Apart from optimizing the JVM memory footprint with options such as -Xmx, -XX:MaxRAM, -XX:+UseStringDeduplication, etc. You should set the requests and limits for CPU and RAM utilized by pods and containers in Kubernetes, it’s recommended to have same value in request and limit.

But selecting the proper memory limits for the application is like going between Scylla and Charybdis: the FinOps demand shrinking the resource usage to reduce cloud bills, but at the same time, meeting the Service Level Agreement (SLA) made with users or clients may require more resources. Luckily, the pieces of advice below will help you navigate these waters safely:

  • Use load testing to understand the application’s behavior under normal conditions and stress testing to measure resource consumption at peak performance. Tune the settings accordingly. Don’t set the limits too low. Even if your application consumes fewer resources under stable load, it needs more CPU for warmup and peak loads.
  • Determine the lowest requirements to meet SLOs (Service Level Objectives the developers should reach to meet SLA).
  • Utilize tools to study the relevant metrics, such as RAM consumption. For instance, kubectl top pod <podname> provides data on memory usage inside the pod, and jcmd <id> GC.heap_info gives information about the heap usage.
  • Use Native Memory Tracking in addition to GC logs to understand how much memory your application actually uses.
  • Take Kubernetes overhead into account. The pod overhead is the resources it uses when running on a node. For instance, the Fargate pod adds 256 MB to each pod’s memory reservation for necessary K8s components.

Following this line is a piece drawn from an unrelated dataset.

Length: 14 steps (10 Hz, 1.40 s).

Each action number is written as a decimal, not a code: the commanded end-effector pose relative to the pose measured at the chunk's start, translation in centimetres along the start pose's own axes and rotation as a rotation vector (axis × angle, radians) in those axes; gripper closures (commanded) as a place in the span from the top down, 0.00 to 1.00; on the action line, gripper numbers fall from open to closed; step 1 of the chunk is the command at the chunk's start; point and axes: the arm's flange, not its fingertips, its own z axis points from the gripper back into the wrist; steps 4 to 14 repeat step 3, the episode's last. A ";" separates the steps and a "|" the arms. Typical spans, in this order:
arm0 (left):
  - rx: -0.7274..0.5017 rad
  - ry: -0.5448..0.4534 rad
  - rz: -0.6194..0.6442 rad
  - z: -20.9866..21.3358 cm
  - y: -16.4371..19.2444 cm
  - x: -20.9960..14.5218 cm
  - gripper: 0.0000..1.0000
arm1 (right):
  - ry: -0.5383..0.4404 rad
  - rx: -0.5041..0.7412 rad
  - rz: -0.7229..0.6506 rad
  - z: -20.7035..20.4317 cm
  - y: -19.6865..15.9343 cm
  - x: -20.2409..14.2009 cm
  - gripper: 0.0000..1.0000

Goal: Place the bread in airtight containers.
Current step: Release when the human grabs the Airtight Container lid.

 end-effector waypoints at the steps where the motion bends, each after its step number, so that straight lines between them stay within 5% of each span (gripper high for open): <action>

Improper configuration will lead to

  • Overutilization, when the service consumes all available memory, the application constantly performs garbage collection, and we add more instances to resume normal operation;
  • Underutilization, when the application doesn’t use all available memory, and we have to spin up more instances and waste resources.

Distinguish types of services

When performing optimisations, always consider the type of service. Some services are less critical, and some are highly critical, so the performance requirements differ. Less critical services

  • Have moderate RTO (recovery time objectives) requirements;
  • Have a burstable Quality of Service (QoS) class, meaning that the pods have lower resource guarantees based on the container request and don’t require a specific memory limit (but at least one container in the pod must have a memory or CPU request/limit);

Highly critical services

  • Have strict RTO requirements;
  • Are highly elastic and designed for handling exponential growth;
  • Have a Guaranteed QoS class, meaning that the pods have strict resource limits and are guaranteed not to be killed until they exceed their limits. All containers in such pods must have a CPU limit/request and a memory limit/request.

Therefore, the performance requirements should be determined per service.

Note that Java applications don’t handle the vertical scaling well and are better suited for horizontal scaling. This means that the requests and limits should be based on the peak performance data. In addition, the scaling strategy shouldn’t be based on CPU and RAM metrics only. Sometimes latency or throughput are more important for the given application.

Use Kubernetes probes effectively

Kubernetes probes used by the kubelet are vital for gathering information about the health of your containers. On the other hand, their incorrect configuration may lead to performance degradation and unnecessary scaling.

There are three types of Kubernetes probes:

  • A startup probe determines if the containerized application has started. Other probes are turned off until the startup probe confirms the successful startup.
  • A liveness probe determines whether the container is running. If not, it signals the kubelet to restart it.
  • A readiness probe decides when the container is ready to accept network requests.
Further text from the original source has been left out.